Most people would have to agree that what computers can do is pretty impressive. More importantly for those trying to save money, using computers to grade student essays in high-stakes testing situations is much cheaper than hiring and training human readers. Consequently, there is significant support for this practice.
But others oppose it.
HumanReaders.Org recently launched a petition “Against Machine Scoring Of Student Essays In High-Stakes Assessment.”
HumanReaders.Org argues that “computerized essay rating” should not be used for “any decision affecting a person’s life or livelihood” because it is “reductive,” “inaccurate,” and “unfair.” Along with their petition, HumanReaders.Org provides a summary of the relevant research and a substantial list of references.
What’s at stake in this debate?
Of course, there is the issue itself. The kinds of high-stakes tests that these computers score influence education in significant ways, impacting what and how K12 teachers teach, who gets to go to college, and what they will be able to do when they get there. So we want to get it right.

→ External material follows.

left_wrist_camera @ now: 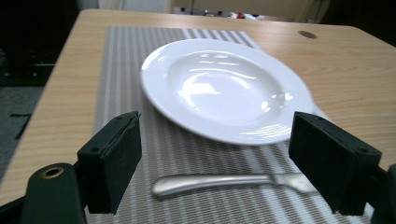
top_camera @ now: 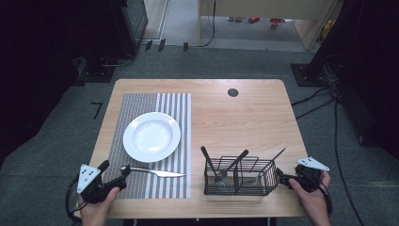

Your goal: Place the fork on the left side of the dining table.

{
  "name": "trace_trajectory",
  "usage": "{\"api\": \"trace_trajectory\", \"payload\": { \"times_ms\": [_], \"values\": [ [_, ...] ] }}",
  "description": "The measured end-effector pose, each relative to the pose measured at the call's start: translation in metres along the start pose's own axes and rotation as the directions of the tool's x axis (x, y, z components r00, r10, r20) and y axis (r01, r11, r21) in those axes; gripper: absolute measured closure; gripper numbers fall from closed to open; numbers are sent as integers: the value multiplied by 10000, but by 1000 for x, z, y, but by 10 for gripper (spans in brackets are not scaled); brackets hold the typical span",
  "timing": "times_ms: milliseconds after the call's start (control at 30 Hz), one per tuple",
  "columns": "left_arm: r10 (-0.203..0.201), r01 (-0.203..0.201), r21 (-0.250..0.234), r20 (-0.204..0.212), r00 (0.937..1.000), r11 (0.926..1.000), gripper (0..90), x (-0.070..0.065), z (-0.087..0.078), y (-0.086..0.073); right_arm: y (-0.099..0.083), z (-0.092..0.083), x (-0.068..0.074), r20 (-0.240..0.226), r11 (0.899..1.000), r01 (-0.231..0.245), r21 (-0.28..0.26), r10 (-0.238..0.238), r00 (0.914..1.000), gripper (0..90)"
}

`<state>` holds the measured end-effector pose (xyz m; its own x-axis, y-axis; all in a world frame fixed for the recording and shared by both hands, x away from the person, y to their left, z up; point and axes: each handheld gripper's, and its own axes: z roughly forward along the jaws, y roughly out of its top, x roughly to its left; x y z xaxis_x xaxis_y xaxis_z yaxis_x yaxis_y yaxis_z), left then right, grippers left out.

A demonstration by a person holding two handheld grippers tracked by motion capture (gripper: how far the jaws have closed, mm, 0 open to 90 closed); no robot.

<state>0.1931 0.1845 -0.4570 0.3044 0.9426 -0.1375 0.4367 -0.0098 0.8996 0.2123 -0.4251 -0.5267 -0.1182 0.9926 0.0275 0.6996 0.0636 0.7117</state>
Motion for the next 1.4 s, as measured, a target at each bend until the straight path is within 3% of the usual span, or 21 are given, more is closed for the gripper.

But the bigger picture has to do with how we think about and make decisions about education. The high stakes of the specific question of automated essay scoring illustrate the high stakes of getting those involved in education to read the scholarship on teaching and learning.
HumanReaders.Org gets this right. They ground their specific arguments in evidence from the research. Just as importantly, they approach the whole issue in a way that is clearly informed by the broader scholarship on teaching and learning, for instance, in knowing what questions to ask.
Anyone who wants to take up a contrary position should do the same.